**Work request:** The response should consist of the data below, copied exactly, with no pictures in it.

+++

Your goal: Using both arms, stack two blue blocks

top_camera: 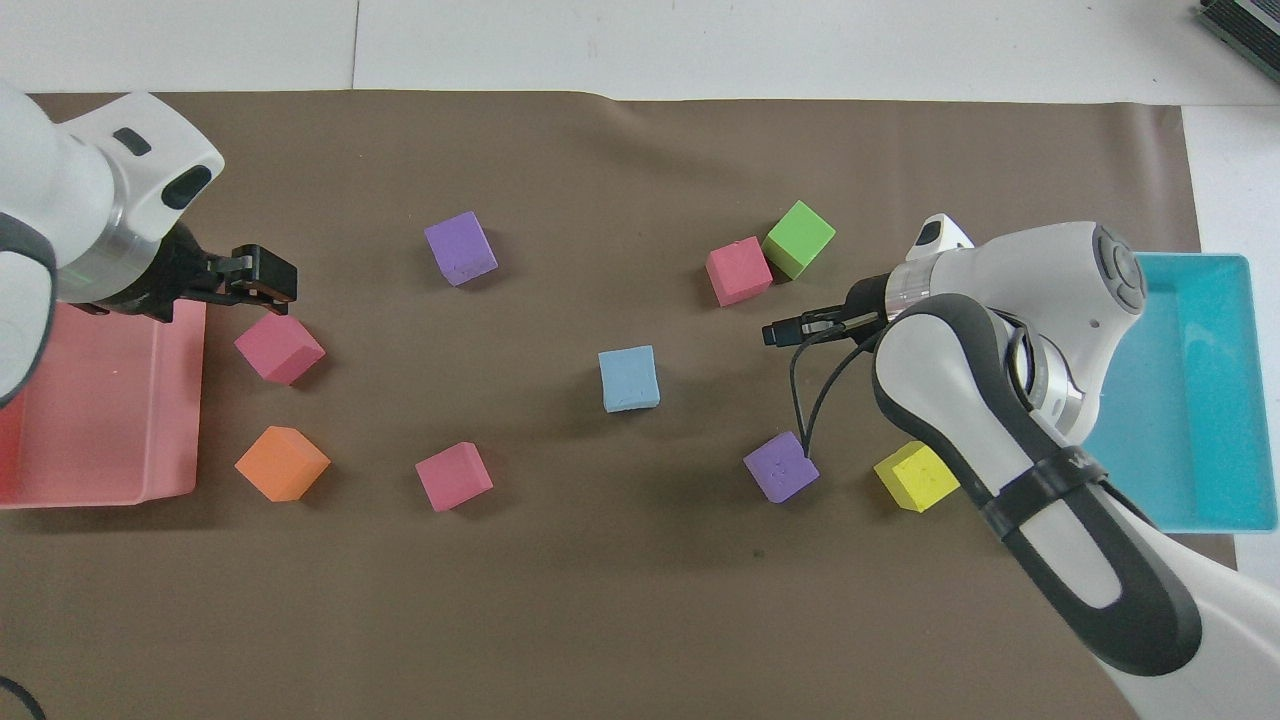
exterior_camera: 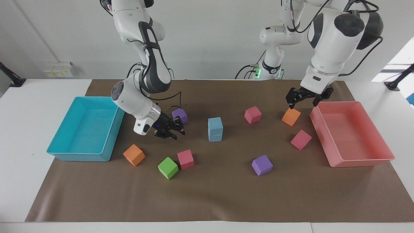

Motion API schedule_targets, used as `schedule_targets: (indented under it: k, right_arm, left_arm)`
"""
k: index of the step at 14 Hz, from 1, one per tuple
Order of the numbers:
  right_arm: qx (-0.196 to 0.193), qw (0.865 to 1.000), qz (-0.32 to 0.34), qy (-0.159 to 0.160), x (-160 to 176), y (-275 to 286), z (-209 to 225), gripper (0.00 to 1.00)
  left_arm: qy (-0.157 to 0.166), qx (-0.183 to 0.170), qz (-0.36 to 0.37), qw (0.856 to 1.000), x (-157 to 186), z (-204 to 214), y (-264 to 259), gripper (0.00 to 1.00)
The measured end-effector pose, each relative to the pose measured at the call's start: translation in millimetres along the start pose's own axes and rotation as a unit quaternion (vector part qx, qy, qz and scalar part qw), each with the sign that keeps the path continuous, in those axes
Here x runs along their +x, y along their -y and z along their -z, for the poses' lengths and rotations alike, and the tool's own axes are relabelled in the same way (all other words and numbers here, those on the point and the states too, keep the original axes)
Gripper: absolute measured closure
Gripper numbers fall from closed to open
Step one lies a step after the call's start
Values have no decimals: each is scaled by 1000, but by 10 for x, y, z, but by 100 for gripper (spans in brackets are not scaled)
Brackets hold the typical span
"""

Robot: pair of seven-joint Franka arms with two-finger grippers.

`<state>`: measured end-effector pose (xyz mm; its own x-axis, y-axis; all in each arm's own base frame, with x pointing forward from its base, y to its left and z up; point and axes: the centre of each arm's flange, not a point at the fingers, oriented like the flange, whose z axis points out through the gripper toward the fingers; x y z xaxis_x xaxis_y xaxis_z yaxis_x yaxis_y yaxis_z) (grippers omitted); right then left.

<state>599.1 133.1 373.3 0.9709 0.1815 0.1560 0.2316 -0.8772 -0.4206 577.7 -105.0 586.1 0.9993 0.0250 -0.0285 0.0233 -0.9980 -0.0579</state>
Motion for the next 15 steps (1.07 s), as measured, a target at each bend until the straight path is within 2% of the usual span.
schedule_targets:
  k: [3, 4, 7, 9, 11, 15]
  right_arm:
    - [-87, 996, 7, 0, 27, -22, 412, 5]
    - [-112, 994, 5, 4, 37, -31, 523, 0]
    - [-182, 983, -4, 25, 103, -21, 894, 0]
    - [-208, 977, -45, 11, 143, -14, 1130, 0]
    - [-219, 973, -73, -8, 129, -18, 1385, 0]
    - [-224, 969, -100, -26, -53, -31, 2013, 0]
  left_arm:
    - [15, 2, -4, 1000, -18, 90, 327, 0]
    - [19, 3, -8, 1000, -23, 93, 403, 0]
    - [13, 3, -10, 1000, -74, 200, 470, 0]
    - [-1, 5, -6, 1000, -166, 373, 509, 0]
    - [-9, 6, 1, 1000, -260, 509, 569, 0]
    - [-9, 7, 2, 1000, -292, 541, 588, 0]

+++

**Expected answer:**
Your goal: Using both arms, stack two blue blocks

top_camera: 
exterior_camera: 

Motion API schedule_targets, used as `schedule_targets: (indented under it: k, right_arm, left_arm)`
"""
k: index of the step at 14 Hz, from 1, one per tuple
Order of the numbers:
  right_arm: qx (-0.196 to 0.193), qw (0.865 to 1.000), qz (-0.32 to 0.34), qy (-0.159 to 0.160), x (-160 to 176), y (-275 to 286), z (-209 to 225), gripper (0.00 to 1.00)
  left_arm: qy (-0.157 to 0.166), qx (-0.183 to 0.170), qz (-0.36 to 0.37), qw (0.856 to 1.000), x (-157 to 186), z (-204 to 214), y (-264 to 259), gripper (0.00 to 1.00)
The measured end-effector pose, each relative to the pose measured at the call's start: translation in millimetres along the start pose's own axes and rotation as a unit quaternion (vector part qx, qy, qz and scalar part qw), each with the sign that keeps the path continuous, in those axes
Here x runs along their +x, y along their -y and z along their -z, for the poses' lengths and rotations alike, and the tool's own axes are relabelled in the same way (all other words and numbers here, those on the point and the states too, keep the original axes)
Gripper: absolute measured closure
Gripper numbers fall from closed to open
Step one lies a step after the call's start
Values have no decimals: each is scaled by 1000, but by 10 for x, y, z, but by 100 for gripper (spans in brackets are not scaled)
Brackets hold the typical span
"""

Robot: pair of seven-joint Franka arms with two-finger grippers.

`<state>`: measured end-effector pose (xyz mm; its own x-axis, y-axis; all in each arm's own base frame, with x pointing forward from its base, y to its left and z up; point and axes: the centre of each arm's flange, not a point at the fingers, oriented like the flange, whose z axis points out through the gripper toward the fingers; x y z xaxis_x xaxis_y xaxis_z yaxis_x yaxis_y yaxis_z) (grippers omitted); right then left.

<state>599.1 133.1 373.3 0.9709 0.1815 0.1560 0.2316 -0.8772 -0.4206 577.7 -105.0 586.1 0.9993 0.0250 -0.0285 0.0233 -0.9980 -0.0579</state>
Motion for the next 15 steps (1.07 s), as measured, a target at each bend until the straight path is within 2% of the usual span.
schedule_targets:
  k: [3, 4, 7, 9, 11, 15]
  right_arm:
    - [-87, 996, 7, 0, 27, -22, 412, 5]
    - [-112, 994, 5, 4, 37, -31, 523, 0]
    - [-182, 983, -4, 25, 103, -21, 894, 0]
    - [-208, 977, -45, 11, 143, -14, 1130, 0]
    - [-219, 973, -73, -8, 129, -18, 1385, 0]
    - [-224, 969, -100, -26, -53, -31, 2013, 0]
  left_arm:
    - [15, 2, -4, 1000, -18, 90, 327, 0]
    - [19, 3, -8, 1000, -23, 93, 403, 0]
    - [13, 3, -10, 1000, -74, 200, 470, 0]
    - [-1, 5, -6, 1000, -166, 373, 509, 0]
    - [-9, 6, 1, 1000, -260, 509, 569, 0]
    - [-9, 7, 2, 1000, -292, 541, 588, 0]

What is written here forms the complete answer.